How? He was portrayed as a less badarse guy in AC and AA, maybe because he had learned something.


----------



## iittopper (Oct 30, 2013)

Wow this game is amazing , in arkham city i used to walk like badass in fron of thugs and hit the counter button when they hit me , but in this game , batman always have hand in a way to defence himself everytime . The fight with deathstroke was epic .


----------



## amjath (Oct 30, 2013)

iittopper said:


> Wow this game is amazing , in arkham city i used to walk like badass in fron of thugs and hit the counter button when they hit me , but in this game , batman always have hand in a way to defence himself everytime . The fight with deathstroke was epic .



Have u defeated him


----------



## iittopper (Oct 30, 2013)

amjath said:


> Have u defeated him



yeah .


----------



## amjath (Oct 30, 2013)

iittopper said:


> yeah .



Didn't expect such a epic fight in the initial stage. But


Spoiler



electroman (something like that) was so easy lol


----------



## iittopper (Oct 30, 2013)

amjath said:


> Didn't expect such a epic fight in the initial stage. But
> 
> 
> Spoiler
> ...



true , it would have felt like a movie  only if there was no counter icon displayed on the screen but i think 



Spoiler



we will face electro guy again later


----------



## tubelight (Oct 30, 2013)

iittopper said:


> yeah .



Damn you! I got him down to the last stage and died.....


----------



## gameranand (Oct 30, 2013)

NVIDIAGeek said:


> How? He was portrayed as a less badarse guy in AC and AA, maybe because he had learned something.

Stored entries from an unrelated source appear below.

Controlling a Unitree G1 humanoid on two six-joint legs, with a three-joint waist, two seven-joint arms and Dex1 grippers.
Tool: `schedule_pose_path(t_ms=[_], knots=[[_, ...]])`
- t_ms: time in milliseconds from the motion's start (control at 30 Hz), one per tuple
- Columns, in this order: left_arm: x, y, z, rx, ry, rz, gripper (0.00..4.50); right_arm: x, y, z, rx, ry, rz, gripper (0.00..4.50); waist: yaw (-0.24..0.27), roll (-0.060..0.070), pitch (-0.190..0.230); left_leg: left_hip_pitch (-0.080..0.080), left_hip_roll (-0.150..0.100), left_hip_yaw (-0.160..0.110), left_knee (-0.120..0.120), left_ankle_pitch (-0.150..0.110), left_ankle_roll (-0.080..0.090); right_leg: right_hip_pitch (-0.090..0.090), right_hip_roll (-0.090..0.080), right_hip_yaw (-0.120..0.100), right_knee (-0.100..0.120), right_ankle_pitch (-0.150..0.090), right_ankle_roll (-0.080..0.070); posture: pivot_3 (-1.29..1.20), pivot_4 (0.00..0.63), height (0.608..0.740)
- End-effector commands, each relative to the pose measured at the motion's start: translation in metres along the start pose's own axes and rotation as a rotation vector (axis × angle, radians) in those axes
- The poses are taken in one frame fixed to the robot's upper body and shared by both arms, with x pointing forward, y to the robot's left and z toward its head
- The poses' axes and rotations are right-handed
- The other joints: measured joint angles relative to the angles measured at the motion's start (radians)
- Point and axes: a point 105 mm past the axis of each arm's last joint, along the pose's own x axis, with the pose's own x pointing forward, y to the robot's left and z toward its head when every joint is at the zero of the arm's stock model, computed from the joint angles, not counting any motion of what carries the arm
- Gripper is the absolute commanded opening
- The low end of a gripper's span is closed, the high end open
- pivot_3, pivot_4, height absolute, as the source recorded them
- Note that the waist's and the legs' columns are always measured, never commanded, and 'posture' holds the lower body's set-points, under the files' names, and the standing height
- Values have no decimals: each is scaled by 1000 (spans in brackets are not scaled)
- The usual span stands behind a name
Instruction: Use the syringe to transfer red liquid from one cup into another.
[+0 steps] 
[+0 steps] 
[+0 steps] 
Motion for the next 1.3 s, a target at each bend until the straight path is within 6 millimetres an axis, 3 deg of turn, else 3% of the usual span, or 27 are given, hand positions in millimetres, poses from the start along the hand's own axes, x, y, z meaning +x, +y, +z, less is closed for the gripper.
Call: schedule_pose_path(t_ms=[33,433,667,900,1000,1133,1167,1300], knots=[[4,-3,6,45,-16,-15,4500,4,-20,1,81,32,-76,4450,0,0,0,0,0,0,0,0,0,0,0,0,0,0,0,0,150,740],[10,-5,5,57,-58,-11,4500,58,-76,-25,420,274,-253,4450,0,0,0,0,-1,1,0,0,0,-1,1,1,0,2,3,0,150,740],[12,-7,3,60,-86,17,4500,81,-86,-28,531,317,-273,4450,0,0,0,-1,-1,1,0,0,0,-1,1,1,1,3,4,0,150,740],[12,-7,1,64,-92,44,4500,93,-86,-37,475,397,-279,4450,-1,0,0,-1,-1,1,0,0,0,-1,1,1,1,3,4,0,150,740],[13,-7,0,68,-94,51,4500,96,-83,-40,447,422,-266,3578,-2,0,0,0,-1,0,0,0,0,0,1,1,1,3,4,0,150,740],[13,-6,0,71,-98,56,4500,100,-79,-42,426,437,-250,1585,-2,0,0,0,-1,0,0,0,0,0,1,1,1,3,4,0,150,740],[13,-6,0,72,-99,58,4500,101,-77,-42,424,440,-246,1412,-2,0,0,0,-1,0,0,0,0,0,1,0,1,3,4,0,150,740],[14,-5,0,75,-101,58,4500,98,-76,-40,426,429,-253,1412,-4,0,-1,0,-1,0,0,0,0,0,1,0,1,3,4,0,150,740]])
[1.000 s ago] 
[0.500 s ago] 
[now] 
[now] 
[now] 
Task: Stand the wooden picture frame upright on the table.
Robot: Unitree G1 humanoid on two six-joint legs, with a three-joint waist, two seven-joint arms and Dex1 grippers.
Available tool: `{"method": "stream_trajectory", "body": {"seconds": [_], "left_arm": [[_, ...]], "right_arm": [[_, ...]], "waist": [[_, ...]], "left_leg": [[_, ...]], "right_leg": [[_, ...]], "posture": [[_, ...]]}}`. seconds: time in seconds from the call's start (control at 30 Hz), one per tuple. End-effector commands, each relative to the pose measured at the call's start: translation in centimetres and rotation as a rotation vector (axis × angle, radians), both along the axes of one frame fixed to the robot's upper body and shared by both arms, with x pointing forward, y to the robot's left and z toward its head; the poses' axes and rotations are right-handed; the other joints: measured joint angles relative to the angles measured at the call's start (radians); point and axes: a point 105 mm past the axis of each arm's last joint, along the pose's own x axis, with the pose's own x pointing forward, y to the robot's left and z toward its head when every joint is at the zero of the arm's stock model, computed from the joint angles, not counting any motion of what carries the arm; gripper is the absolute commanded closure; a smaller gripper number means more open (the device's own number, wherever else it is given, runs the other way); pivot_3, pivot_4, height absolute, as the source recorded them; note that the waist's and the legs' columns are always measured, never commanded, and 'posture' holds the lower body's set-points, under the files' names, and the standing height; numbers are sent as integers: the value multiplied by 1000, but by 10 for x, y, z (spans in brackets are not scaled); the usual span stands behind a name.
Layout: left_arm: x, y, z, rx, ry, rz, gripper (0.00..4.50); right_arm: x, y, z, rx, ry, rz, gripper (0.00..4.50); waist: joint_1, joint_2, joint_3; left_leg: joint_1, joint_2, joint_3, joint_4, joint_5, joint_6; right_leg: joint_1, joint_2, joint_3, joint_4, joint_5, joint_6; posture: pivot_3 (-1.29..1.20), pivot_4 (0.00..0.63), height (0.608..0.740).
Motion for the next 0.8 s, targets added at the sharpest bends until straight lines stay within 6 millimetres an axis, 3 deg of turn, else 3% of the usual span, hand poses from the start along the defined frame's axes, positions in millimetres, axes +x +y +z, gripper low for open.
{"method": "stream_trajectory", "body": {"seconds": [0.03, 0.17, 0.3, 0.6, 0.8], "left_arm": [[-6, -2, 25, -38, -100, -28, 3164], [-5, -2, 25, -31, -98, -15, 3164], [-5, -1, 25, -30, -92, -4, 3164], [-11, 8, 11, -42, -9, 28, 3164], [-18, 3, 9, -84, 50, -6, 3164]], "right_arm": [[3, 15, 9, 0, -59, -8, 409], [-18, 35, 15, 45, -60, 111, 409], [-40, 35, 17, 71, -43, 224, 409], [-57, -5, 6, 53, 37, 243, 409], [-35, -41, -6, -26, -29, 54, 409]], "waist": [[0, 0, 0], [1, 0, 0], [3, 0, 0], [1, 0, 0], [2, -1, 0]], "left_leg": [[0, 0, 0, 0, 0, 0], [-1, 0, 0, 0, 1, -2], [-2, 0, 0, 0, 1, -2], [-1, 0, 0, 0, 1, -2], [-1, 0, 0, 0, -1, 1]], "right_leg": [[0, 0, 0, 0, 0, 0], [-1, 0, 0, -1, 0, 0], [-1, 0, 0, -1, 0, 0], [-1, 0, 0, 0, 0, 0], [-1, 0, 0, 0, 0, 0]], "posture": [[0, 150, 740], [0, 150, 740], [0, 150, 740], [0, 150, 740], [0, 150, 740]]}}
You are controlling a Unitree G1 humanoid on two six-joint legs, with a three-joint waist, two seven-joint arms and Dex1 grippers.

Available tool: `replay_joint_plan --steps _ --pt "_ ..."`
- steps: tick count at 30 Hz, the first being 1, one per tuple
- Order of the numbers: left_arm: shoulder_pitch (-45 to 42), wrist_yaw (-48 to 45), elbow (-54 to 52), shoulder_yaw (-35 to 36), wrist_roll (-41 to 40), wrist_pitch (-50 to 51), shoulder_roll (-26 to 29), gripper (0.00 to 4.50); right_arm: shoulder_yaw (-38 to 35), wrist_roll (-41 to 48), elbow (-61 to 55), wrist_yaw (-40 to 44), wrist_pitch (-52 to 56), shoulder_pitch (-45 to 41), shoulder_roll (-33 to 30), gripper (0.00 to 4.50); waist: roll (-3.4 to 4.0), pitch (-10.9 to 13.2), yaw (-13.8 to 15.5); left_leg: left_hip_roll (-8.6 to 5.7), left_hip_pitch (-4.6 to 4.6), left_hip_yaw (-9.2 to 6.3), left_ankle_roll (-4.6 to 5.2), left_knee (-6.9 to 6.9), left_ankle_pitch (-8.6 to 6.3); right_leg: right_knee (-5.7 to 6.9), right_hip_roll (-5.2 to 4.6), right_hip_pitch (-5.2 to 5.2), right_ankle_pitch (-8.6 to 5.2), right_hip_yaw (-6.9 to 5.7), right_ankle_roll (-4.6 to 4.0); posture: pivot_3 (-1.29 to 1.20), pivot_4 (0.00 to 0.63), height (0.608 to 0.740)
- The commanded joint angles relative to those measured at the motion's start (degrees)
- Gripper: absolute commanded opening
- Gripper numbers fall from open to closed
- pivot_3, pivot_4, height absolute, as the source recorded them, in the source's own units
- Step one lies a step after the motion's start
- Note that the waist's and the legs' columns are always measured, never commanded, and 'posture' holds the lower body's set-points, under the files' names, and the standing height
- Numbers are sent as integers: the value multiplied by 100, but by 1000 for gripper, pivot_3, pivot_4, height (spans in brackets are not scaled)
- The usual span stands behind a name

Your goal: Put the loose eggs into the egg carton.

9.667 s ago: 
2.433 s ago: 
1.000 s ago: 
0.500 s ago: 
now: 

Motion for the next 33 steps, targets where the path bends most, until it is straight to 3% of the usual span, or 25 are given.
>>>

You have a gadget in a prequel then how come it was not in the sequel ?? I mean if he learned something better previously then why did he ditched that skill later ?? I am strictly talking story wise.


----------



## cyborg47 (Oct 30, 2013)

gameranand said:


> You have a gadget in a prequel then how come it was not in the sequel ?? I mean if he learned something better previously then why did he ditched that skill later ?? I am strictly talking story wise.


Well, they can't completely strip batman down of any weapons just because its a prequel right? Some liberties need to be taken


----------



## gameranand (Oct 31, 2013)

cyborg47 said:


> Well, they can't completely strip batman down of any weapons just because its a prequel right? Some liberties need to be taken



Yeah I totally get that, but I was just explaining to him how the game got some hammering from critics.


----------



## NVIDIAGeek (Oct 31, 2013)

gameranand said:


> Yeah I totally get that, but I was just explaining to him how the game got some hammering from critics.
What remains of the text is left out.